En 1912, Louis Hémon faisait partie d’une équipe d’arpenteurs et d’ingénieurs chargés de tracer une ligne de chemin de fer au lac Saint-Jean. Hémon a exercé alors le métier de « chaîneur ».

Hier Pacifique Pesant s’est acheté un fusil à cartouche.

Il a quitté le camp à l’aube ; deux heures de canot et trois sur les routes l’ont amené au monde civilisé, représenté en l’espèce par le village de Péribonka et son unique magasin.
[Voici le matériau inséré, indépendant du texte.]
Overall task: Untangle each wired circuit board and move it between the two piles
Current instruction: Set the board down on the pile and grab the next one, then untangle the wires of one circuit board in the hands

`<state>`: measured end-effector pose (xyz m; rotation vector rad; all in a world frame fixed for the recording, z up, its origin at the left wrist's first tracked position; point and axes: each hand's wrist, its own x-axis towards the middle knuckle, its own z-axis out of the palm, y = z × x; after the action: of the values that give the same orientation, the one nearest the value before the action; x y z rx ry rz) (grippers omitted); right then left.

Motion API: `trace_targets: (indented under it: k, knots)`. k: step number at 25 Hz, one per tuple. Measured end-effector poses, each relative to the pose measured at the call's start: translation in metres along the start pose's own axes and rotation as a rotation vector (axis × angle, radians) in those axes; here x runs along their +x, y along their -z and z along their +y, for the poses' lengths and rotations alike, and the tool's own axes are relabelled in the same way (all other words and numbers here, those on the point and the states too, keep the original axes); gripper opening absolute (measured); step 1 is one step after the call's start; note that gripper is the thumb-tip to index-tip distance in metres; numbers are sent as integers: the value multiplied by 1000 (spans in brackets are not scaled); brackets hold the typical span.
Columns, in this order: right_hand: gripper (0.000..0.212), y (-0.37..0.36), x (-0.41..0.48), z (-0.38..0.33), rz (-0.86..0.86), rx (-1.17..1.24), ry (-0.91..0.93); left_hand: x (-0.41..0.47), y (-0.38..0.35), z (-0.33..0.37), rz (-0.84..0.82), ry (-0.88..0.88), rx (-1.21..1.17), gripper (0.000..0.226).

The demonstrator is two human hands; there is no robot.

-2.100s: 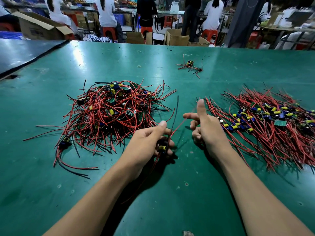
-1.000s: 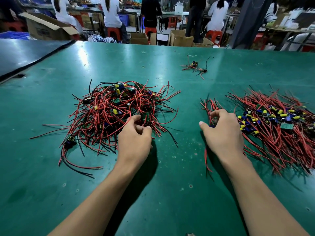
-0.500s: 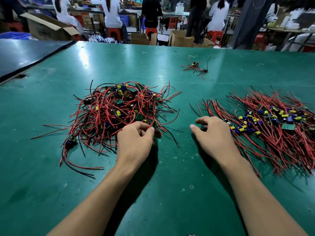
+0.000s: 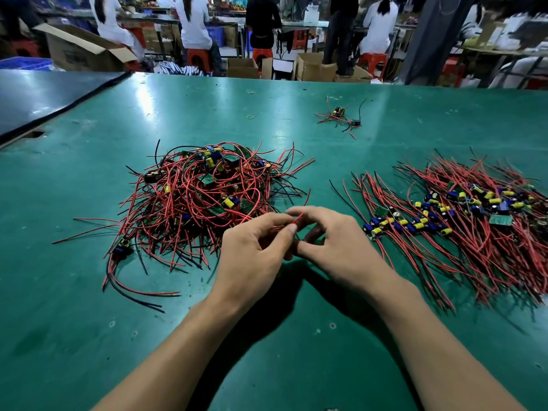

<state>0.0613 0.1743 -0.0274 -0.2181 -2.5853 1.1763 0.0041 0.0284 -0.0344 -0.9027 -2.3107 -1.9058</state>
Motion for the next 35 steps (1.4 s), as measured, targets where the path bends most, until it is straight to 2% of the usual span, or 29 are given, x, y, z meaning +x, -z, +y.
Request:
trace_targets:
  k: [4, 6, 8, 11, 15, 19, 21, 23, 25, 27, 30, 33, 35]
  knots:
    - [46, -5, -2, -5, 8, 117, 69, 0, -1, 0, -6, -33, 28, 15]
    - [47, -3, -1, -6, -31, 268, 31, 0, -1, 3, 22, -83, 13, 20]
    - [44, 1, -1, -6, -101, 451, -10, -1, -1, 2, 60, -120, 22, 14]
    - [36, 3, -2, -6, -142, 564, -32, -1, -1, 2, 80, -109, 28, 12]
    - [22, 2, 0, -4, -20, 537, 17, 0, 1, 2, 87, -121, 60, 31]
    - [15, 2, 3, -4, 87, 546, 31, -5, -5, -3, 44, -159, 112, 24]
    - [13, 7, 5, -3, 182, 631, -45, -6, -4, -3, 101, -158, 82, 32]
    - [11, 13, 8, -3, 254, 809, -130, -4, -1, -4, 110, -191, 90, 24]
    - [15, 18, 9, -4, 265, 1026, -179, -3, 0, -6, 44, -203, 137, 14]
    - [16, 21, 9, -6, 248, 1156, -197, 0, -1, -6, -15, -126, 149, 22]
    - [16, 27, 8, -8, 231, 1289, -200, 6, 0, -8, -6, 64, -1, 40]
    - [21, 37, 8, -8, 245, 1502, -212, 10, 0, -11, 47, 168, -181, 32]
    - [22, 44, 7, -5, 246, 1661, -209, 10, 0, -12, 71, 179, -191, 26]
Le soir il était de retour, ayant échangé un nombre de piastres qu’il ne veut pas avouer contre un fusil à un coup, de fabrication américaine, d’un calibre qu’il ignore, ce qui n’a aucune importance, puisqu’on lui a vendu en même temps des cartouches d’un diamètre à peu près approprié. Car c’est un fusil à cartouche.
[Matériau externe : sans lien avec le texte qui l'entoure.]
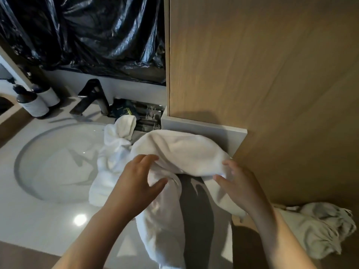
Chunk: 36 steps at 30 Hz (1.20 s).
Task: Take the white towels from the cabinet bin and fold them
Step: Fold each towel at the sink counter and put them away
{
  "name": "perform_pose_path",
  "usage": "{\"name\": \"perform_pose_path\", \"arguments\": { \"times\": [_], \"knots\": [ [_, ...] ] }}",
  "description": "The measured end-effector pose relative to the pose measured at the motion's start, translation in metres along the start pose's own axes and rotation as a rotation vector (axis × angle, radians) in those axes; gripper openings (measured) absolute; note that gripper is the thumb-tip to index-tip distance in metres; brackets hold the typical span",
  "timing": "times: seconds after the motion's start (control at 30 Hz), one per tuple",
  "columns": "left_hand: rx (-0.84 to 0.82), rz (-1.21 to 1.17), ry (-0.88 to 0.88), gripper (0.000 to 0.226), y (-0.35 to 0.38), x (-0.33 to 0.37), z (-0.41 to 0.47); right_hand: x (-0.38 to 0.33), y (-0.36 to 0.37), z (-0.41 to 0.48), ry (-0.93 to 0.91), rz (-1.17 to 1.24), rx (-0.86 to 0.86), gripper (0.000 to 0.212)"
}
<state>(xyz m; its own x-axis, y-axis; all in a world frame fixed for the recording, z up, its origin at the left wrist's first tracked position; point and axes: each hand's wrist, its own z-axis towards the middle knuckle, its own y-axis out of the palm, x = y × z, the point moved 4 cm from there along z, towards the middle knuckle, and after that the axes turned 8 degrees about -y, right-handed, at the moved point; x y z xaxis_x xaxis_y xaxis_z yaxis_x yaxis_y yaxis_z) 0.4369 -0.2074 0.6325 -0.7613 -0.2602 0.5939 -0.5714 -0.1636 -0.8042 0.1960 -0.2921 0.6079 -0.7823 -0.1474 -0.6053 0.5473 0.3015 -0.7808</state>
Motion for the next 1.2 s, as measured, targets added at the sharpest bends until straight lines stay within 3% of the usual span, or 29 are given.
{"name": "perform_pose_path", "arguments": {
  "times": [0.2,0.4,0.57,0.73,0.9,0.97,1.1,1.2],
  "knots": [
    [0.126,-0.019,0.033,0.044,-0.016,-0.005,0.042,-0.005,0.007,0.025,0.064,-0.011,0.03,0.06],
    [0.078,0.04,0.089,0.048,-0.009,-0.021,0.067,-0.009,0.016,0.041,0.132,0.01,0.1,0.064],
    [0.075,0.024,0.111,0.052,-0.005,-0.034,0.074,-0.001,0.018,0.043,0.162,-0.005,0.21,0.039],
    [-0.004,-0.024,0.2,0.05,-0.008,-0.037,0.071,-0.01,0.017,0.028,0.105,0.063,0.331,0.032],
    [-0.002,-0.048,0.22,0.038,-0.012,-0.044,0.06,-0.039,0.049,0.002,0.063,0.156,0.169,0.009],
    [0.016,-0.039,0.241,0.035,-0.013,-0.048,0.055,-0.048,0.066,-0.007,0.082,0.192,0.082,0.01],
    [0.024,-0.083,0.183,0.031,-0.017,-0.062,0.047,-0.052,0.096,-0.019,0.117,0.138,-0.139,0.032],
    [-0.006,-0.102,0.183,0.033,-0.017,-0.067,0.043,-0.05,0.108,-0.022,0.123,0.166,-0.177,0.026]
  ]
}}
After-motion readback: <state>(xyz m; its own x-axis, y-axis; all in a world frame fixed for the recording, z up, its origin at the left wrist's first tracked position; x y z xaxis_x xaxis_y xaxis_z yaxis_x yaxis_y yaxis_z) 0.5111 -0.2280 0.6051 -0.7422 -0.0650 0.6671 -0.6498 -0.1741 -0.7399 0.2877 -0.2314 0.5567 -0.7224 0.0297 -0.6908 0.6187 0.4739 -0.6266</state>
Il le regarde avec un tendre orgueil, fait jouer la bascule vingt fois sans se blaser sur ce miracle et répète à voix basse :

« Voilà longtemps que j’avais envie d’un fusil à cartouche ! »
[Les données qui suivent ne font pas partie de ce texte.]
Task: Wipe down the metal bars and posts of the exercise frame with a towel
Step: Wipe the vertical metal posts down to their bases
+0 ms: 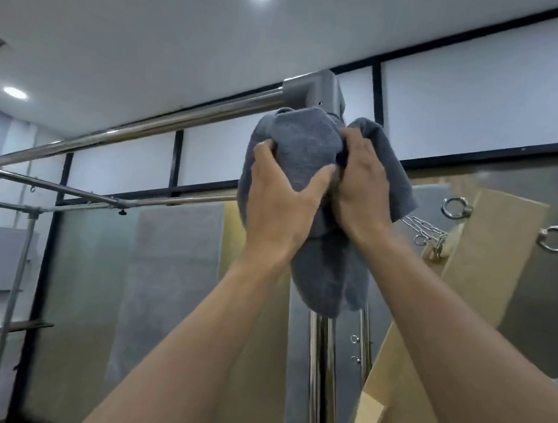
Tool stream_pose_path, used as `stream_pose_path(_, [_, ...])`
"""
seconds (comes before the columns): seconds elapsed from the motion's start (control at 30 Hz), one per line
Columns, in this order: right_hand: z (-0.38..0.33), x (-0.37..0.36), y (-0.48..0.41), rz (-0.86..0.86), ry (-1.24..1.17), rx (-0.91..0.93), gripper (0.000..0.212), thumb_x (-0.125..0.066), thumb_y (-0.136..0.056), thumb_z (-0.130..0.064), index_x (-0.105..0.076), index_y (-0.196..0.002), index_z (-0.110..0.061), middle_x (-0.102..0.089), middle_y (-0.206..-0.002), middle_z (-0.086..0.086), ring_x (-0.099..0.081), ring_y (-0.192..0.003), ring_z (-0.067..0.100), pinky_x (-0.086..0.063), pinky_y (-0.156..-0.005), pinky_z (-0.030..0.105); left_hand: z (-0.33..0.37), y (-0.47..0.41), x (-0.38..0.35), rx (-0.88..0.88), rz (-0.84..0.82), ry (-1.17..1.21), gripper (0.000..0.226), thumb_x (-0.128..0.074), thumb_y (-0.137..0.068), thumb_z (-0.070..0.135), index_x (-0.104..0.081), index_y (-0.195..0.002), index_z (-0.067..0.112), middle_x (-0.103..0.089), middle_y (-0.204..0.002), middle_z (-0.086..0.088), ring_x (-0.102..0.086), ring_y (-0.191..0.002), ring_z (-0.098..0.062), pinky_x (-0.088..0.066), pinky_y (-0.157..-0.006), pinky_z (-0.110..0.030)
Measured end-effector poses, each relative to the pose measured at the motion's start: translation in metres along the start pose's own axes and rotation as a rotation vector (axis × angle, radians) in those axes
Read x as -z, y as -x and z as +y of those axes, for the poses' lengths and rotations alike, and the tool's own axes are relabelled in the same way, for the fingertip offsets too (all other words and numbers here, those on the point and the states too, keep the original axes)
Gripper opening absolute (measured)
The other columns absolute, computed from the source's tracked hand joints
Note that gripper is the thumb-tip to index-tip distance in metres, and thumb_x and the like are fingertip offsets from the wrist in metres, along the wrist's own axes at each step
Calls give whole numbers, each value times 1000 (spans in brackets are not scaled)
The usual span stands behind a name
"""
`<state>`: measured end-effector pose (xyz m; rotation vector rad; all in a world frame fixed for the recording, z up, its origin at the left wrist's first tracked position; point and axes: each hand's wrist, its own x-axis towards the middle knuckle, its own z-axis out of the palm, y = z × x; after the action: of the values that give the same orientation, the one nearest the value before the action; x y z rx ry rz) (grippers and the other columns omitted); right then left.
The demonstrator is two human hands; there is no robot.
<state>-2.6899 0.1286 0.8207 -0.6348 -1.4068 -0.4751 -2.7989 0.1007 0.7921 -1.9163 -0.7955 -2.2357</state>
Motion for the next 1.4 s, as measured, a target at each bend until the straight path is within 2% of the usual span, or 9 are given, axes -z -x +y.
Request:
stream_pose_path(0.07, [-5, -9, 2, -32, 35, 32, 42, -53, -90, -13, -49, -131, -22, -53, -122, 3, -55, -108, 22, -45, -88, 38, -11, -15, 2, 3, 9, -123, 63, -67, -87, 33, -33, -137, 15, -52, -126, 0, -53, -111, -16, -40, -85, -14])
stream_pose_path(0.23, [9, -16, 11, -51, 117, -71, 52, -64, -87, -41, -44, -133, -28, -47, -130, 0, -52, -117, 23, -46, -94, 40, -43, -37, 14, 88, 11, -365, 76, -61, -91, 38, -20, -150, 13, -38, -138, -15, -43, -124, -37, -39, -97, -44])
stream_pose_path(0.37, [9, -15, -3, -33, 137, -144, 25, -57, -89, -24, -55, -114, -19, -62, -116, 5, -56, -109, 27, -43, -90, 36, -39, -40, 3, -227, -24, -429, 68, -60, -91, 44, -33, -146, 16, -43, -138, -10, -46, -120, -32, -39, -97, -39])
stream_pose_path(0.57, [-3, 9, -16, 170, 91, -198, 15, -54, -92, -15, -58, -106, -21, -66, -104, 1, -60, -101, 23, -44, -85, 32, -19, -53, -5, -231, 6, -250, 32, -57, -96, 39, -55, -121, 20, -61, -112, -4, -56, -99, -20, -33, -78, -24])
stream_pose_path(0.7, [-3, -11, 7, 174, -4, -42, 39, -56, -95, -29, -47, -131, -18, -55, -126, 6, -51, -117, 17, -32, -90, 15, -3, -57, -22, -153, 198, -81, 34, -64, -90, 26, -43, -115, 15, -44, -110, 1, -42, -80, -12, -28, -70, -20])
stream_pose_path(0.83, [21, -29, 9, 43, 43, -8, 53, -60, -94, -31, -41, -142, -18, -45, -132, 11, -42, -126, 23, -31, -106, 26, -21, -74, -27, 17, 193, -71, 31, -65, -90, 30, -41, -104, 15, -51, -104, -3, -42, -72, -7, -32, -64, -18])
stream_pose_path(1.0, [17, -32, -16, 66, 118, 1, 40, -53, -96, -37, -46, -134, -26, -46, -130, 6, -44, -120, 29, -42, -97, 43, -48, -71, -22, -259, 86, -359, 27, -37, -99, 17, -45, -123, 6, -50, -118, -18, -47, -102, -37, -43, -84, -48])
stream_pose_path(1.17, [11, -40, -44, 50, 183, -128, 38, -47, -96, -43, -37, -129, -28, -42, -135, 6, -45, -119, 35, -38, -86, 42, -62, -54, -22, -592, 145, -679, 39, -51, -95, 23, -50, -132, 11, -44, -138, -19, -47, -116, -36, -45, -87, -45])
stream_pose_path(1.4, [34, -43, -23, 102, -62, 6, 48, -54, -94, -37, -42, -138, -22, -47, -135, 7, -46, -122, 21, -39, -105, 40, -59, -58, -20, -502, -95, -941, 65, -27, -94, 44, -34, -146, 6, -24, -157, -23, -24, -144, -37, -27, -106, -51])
Des fusils à capsule, il explique qu’il en a eu ; je ne serais pas étonné qu’il se fût servi d’un fusil à pierre. Mais un fusil à cartouche...

Aujourd’hui lundi, tout le monde retourne dans le bois, pour continuer l’exploration du tracé sur lequel, quelque matin miraculeux de l’an 192... doivent passer « les chars ». Pacifique Pesant part avec les autres et, naturellement, il emporte son fusil à cartouche.

Il emporte sa hache aussi, puisqu’il est « bûcheur », et cet attirail redoutable, la hache sur une épaule, le fusil sur l’autre, n’est pas sans l’impressionner lui-même. Tous les hôtes du bois, de l’écureuil à l’orignal, doivent en frissonner dans leurs retraites ; sans parler de la présence du métis Trèflé Siméon, qui sait si bien lancer les pierres...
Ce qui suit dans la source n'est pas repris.